We report the long-term results of a randomized trial (GITMO, AML-R2), comparing 1:1 the combination of busulfan and cyclophosphamide (BuCy2, n = 125) and the combination of busulfan and fludarabine (BuFlu, n = 127) as conditioning regimen in acute myeloid leukemia patients (median age 51 years, range 40–65) undergoing allogeneic hematopoietic stem cell transplantation. With a median follow-up of 6 years, significantly better non-relapse mortality (NRM) was confirmed in BuFlu recipients, which is sustained up to 4 years after transplant (10% vs. 20%, p = 0.0388). This difference was higher in patients older than 51 years (11% in BuFlu vs. 27% in BuCy2, p = 0.0262). The cumulative incidence of relapse, which was the first cause of death in the entire study population, did not differ between the two randomized arms. Similarly, the leukemia-free survival (LFS) and overall survival (OS) were not different in the two cohorts, even when stratifying patients per median age. Graft-and relapse-free survival (GRFS) in BuFlu arm vs. the BuCy2 arm was 25% vs. 20% at 4 years and 20% vs. 17% at 10 years. Hence, the benefit gained by NRM reduction is not offsets by an increased relapse. Leukemia relapse remains a major concern, urging the development of new therapeutic approaches.

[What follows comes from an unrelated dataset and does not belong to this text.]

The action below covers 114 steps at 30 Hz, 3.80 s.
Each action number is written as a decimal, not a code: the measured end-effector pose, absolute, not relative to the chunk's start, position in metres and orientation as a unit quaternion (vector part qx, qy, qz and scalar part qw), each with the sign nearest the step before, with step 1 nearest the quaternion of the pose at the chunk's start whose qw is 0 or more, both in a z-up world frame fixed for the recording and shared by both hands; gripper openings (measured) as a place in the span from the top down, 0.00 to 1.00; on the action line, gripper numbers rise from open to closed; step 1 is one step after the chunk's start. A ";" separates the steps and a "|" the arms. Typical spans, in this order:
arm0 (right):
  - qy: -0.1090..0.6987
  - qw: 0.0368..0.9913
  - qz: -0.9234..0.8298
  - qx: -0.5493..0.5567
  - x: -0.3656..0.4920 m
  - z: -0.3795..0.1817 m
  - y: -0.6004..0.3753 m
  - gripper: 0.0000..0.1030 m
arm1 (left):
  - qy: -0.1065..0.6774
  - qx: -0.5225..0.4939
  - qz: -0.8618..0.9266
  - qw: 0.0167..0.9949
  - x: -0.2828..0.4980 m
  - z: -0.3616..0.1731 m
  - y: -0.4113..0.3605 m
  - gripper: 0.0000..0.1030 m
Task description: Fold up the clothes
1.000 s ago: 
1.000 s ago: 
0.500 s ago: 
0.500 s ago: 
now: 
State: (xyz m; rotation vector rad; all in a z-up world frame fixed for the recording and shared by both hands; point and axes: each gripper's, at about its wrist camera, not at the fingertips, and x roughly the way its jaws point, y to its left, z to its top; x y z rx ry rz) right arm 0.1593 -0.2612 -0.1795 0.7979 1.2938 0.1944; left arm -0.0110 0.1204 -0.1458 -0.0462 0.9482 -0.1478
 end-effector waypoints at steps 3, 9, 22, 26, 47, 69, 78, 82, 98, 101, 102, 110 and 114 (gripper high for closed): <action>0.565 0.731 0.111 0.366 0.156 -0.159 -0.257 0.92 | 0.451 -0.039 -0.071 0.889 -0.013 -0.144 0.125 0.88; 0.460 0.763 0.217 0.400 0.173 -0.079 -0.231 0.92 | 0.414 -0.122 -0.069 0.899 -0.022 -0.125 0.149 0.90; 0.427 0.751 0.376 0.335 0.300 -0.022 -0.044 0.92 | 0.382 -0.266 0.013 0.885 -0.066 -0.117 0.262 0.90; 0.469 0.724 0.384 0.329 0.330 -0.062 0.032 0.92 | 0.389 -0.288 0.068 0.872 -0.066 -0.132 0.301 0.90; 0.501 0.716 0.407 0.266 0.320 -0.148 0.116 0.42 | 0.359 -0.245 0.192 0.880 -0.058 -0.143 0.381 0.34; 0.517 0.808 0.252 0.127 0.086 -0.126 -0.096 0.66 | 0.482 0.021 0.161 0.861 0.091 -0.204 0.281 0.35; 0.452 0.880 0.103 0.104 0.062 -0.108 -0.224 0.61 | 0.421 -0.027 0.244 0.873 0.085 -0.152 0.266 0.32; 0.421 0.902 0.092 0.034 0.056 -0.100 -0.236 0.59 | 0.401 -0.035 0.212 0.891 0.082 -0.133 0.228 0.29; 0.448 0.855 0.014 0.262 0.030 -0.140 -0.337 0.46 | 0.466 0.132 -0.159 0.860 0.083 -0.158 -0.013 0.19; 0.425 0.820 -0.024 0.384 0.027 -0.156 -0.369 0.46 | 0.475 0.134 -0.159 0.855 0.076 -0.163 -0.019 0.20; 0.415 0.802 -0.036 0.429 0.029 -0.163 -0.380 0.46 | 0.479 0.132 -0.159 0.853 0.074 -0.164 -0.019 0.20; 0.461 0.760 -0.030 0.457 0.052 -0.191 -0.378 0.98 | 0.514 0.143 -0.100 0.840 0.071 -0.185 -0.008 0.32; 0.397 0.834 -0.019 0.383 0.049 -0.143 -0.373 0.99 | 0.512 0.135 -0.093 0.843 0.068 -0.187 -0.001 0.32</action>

我们报告了一项随机试验(GITMO,AML-R2)的长期结果,该试验对接受同种异体造血干细胞移植的急性髓性白血病患者(中位年龄51岁,范围40-65岁)的治疗方案进行了1:1的比较,即丁砜和环磷酰胺联合疗法(BuCy2,n = 125)与丁砜和氟达拉滨联合疗法(BuFlu,n = 127)。中位随访时间为6年,证实BuFlu受者的非复发死亡率(NRM)明显较高,这种情况可持续到移植后4年(10%对20%,P = 0.0388)。在 51 岁以上的患者中,这一差异更大(BuFlu 为 11%,BuCy2 为 27%,p = 0.0262)。复发是整个研究人群的第一死因,其累积发生率在两个随机治疗组之间没有差异。同样,两组患者的无白血病生存期(LFS)和总生存期(OS)也没有差异,即使按年龄中位数对患者进行分层也是如此。BuFlu治疗组与BuCy2治疗组相比,4年无移植物复发生存率(GRFS)分别为25%和20%,10年无移植物复发生存率(GRFS)分别为20%和17%。因此,降低 NRM 所带来的益处并没有被增加的复发所抵消。白血病复发仍然是一个令人担忧的主要问题,因此需要开发新的治疗方法。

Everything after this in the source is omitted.